About this exercise: Word for word, give every line of the listing again.
[[ Material for the task open ]]
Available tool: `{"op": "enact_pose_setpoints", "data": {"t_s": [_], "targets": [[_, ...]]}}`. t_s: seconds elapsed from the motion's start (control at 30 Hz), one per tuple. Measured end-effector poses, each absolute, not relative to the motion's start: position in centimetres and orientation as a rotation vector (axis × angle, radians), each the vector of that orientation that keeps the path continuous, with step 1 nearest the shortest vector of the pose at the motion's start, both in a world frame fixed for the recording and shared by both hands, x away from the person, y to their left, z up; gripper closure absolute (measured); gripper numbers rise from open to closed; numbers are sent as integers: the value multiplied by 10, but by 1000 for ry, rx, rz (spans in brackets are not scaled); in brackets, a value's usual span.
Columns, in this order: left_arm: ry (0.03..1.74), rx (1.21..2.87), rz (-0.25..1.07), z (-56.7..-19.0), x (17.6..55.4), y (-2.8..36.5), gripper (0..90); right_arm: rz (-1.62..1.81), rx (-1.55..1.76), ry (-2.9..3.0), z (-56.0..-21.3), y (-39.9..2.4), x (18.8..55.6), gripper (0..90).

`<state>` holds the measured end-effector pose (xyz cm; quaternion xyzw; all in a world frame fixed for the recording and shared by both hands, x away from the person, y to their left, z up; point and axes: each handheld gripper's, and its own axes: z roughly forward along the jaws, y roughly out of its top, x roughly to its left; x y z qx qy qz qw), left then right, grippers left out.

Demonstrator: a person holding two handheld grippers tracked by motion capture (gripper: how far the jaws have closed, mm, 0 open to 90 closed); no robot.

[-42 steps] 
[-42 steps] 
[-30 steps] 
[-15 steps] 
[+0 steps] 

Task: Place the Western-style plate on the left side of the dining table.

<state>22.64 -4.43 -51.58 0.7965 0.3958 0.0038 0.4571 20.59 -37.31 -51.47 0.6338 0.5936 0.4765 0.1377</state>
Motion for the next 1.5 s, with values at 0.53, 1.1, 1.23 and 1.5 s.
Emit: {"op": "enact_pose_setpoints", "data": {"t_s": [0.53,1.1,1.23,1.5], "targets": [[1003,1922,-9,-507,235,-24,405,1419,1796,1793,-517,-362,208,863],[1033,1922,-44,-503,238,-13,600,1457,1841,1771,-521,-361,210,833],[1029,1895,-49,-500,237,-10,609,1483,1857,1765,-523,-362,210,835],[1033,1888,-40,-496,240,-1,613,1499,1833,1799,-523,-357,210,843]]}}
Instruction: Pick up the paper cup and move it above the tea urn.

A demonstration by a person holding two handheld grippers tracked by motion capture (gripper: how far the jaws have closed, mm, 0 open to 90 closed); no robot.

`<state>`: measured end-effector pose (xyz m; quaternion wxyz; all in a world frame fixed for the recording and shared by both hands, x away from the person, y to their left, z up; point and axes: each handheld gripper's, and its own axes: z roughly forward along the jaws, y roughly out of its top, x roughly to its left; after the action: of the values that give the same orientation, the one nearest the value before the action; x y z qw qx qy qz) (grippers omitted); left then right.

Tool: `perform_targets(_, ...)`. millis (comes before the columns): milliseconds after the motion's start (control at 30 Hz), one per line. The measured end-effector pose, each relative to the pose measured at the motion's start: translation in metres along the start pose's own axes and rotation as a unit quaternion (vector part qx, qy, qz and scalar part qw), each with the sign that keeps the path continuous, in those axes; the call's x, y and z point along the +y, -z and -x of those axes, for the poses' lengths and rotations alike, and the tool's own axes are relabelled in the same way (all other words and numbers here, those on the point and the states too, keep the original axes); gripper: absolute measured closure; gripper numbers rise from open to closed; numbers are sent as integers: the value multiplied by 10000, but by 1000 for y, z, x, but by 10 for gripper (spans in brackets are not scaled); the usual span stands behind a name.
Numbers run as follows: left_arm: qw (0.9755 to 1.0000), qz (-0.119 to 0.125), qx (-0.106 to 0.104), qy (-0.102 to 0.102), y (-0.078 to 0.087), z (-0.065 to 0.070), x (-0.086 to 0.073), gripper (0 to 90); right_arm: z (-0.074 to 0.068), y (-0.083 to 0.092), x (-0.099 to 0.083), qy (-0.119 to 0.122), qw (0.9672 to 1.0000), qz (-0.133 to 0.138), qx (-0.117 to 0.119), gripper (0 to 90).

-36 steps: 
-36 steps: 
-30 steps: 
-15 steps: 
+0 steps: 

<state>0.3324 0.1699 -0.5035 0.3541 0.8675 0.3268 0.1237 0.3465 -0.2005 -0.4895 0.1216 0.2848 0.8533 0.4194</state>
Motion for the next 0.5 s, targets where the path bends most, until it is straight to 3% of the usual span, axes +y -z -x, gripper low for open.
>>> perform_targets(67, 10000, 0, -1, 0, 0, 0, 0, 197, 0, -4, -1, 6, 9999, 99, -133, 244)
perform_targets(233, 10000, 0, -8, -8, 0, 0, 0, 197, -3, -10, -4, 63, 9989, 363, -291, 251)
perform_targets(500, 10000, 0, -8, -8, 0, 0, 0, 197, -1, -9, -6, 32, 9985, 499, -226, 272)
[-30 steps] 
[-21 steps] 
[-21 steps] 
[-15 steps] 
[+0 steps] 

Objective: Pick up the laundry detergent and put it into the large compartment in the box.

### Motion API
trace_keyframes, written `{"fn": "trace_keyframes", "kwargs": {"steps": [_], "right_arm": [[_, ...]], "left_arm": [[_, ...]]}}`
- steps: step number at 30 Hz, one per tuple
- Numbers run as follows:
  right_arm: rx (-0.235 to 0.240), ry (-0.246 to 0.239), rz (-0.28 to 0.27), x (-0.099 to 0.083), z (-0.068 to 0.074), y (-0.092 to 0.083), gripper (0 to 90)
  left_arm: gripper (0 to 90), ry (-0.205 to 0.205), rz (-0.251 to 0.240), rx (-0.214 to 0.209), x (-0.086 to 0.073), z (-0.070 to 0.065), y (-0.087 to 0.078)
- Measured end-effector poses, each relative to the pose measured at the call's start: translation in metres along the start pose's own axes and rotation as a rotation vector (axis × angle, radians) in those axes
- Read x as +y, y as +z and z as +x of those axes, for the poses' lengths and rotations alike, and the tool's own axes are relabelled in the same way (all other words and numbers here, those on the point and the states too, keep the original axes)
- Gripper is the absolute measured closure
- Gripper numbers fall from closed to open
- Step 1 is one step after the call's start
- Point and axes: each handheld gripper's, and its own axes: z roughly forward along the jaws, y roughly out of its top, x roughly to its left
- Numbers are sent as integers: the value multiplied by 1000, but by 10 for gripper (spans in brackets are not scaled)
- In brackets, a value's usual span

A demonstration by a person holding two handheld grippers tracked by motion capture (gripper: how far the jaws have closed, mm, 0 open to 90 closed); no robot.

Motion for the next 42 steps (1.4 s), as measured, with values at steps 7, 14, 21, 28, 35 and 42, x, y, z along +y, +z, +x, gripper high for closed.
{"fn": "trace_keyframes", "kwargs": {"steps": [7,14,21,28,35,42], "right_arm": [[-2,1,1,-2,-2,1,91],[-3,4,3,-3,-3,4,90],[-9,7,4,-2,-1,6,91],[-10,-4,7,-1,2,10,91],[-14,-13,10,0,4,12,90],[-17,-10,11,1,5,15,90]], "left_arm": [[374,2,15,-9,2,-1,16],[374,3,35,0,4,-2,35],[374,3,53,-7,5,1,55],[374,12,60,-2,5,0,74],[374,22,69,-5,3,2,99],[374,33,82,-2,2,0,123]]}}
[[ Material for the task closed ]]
Task output:
Available tool: `{"op": "enact_pose_setpoints", "data": {"t_s": [_], "targets": [[_, ...]]}}`. t_s: seconds elapsed from the motion's start (control at 30 Hz), one per tuple. Measured end-effector poses, each absolute, not relative to the motion's start: position in centimetres and orientation as a rotation vector (axis × angle, radians), each the vector of that orientation that keeps the path continuous, with step 1 nearest the shortest vector of the pose at the motion's start, both in a world frame fixed for the recording and shared by both hands, x away from the person, y to their left, z up; gripper closure absolute (measured); gripper numbers rise from open to closed; numbers are sent as integers: the value multiplied by 10, but by 1000 for ry, rx, rz (spans in brackets are not scaled); in brackets, a value's usual span.
Columns, in this order: left_arm: ry (0.03..1.74), rx (1.21..2.87), rz (-0.25..1.07), z (-56.7..-19.0), x (17.6..55.4), y (-2.8..36.5), gripper (0..90); right_arm: rz (-1.62..1.81), rx (-1.55..1.76), ry (-2.9..3.0), z (-56.0..-21.3), y (-39.9..2.4), x (18.8..55.6), gripper (0..90).

`<state>` holds the measured end-effector pose (xyz cm; quaternion xyzw; all in a world frame fixed for the recording and shared by both hands, x away from the person, y to their left, z up; point and axes: each handheld gripper's, and its own axes: z roughly forward along the jaws, y roughly out of its top, x roughly to its left; x y z qx qy qz qw), left then right, grippers left out.

Demonstrator: a person holding two handheld grippers tracked by motion capture (gripper: how far the jaws have closed, mm, 0 open to 90 closed); no robot.

[-42 steps] 
[-42 steps] 
[-30 steps] 
[-15 steps] 
[+0 steps] 

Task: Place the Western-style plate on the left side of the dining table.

<state>22.64 -4.43 -51.58 0.7965 0.3958 0.0038 0.4571 20.59 -37.31 -51.47 0.6338 0.5936 0.4765 0.1377</state>
Motion for the next 1.5 s, with values at 0.53, 1.1, 1.23 and 1.5 s.
Emit: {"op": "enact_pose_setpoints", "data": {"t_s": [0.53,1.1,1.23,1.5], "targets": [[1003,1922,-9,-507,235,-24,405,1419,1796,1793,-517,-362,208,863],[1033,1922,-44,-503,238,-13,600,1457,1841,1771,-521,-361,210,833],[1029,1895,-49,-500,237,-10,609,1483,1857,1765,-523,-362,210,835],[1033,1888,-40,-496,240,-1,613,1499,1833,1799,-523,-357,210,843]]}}
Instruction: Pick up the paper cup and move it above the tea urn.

A demonstration by a person holding two handheld grippers tracked by motion capture (gripper: how far the jaws have closed, mm, 0 open to 90 closed); no robot.

`<state>`: measured end-effector pose (xyz m; quaternion wxyz; all in a world frame fixed for the recording and shared by both hands, x away from the person, y to their left, z up; point and axes: each handheld gripper's, and its own axes: z roughly forward along the jaws, y roughly out of its top, x roughly to its left; after the action: of the values that give the same orientation, the one nearest the value before the action; x y z qw qx qy qz) (grippers omitted); left then right.

Tool: `perform_targets(_, ...)`. millis (comes before the columns): milliseconds after the motion's start (control at 30 Hz), one per line. The measured end-effector pose, each relative to the pose measured at the motion's start: translation in metres along the start pose's own axes and rotation as a unit quaternion (vector part qx, qy, qz and scalar part qw), each with the sign that keeps the path continuous, in those axes; the call's x, y and z point along the +y, -z and -x of those axes, for the poses' lengths and rotations alike, and the tool's own axes are relabelled in the same way (all other words and numbers here, those on the point and the states too, keep the original axes); gripper: absolute measured closure; gripper numbers rise from open to closed; numbers are sent as integers: the value multiplied by 10000, but by 1000 for y, z, x, but by 10 for gripper (spans in brackets are not scaled); the usual span stands behind a name.
Numbers run as follows: left_arm: qw (0.9755 to 1.0000), qz (-0.119 to 0.125), qx (-0.106 to 0.104), qy (-0.102 to 0.102), y (-0.078 to 0.087), z (-0.065 to 0.070), x (-0.086 to 0.073), gripper (0 to 90); right_arm: z (-0.074 to 0.068), y (-0.083 to 0.092), x (-0.099 to 0.083), qy (-0.119 to 0.122), qw (0.9672 to 1.0000), qz (-0.133 to 0.138), qx (-0.117 to 0.119), gripper (0 to 90).

-36 steps: 
-36 steps: 
-30 steps: 
-15 steps: 
+0 steps: 

<state>0.3324 0.1699 -0.5035 0.3541 0.8675 0.3268 0.1237 0.3465 -0.2005 -0.4895 0.1216 0.2848 0.8533 0.4194</state>
Motion for the next 0.5 s, targets where the path bends most, until it is straight to 3% of the usual span, axes +y -z -x, gripper low for open.
>>> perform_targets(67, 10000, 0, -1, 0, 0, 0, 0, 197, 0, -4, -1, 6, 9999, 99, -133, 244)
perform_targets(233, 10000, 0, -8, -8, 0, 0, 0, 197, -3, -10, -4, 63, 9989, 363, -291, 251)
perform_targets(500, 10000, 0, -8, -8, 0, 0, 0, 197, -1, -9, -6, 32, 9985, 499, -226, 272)
[-30 steps] 
[-21 steps] 
[-21 steps] 
[-15 steps] 
[+0 steps] 

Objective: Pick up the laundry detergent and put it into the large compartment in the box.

### Motion API
trace_keyframes, written `{"fn": "trace_keyframes", "kwargs": {"steps": [_], "right_arm": [[_, ...]], "left_arm": [[_, ...]]}}`
- steps: step number at 30 Hz, one per tuple
- Numbers run as follows:
  right_arm: rx (-0.235 to 0.240), ry (-0.246 to 0.239), rz (-0.28 to 0.27), x (-0.099 to 0.083), z (-0.068 to 0.074), y (-0.092 to 0.083), gripper (0 to 90)
  left_arm: gripper (0 to 90), ry (-0.205 to 0.205), rz (-0.251 to 0.240), rx (-0.214 to 0.209), x (-0.086 to 0.073), z (-0.070 to 0.065), y (-0.087 to 0.078)
- Measured end-effector poses, each relative to the pose measured at the call's start: translation in metres along the start pose's own axes and rotation as a rotation vector (axis × angle, radians) in those axes
- Read x as +y, y as +z and z as +x of those axes, for the poses' lengths and rotations alike, and the tool's own axes are relabelled in the same way (all other words and numbers here, those on the point and the states too, keep the original axes)
- Gripper is the absolute measured closure
- Gripper numbers fall from closed to open
- Step 1 is one step after the call's start
- Point and axes: each handheld gripper's, and its own axes: z roughly forward along the jaws, y roughly out of its top, x roughly to its left
- Numbers are sent as integers: the value multiplied by 1000, but by 10 for gripper (spans in brackets are not scaled)
- In brackets, a value's usual span

A demonstration by a person holding two handheld grippers tracked by motion capture (gripper: how far the jaws have closed, mm, 0 open to 90 closed); no robot.

Motion for the next 42 steps (1.4 s), as measured, with values at steps 7, 14, 21, 28, 35 and 42, x, y, z along +y, +z, +x, gripper high for closed.
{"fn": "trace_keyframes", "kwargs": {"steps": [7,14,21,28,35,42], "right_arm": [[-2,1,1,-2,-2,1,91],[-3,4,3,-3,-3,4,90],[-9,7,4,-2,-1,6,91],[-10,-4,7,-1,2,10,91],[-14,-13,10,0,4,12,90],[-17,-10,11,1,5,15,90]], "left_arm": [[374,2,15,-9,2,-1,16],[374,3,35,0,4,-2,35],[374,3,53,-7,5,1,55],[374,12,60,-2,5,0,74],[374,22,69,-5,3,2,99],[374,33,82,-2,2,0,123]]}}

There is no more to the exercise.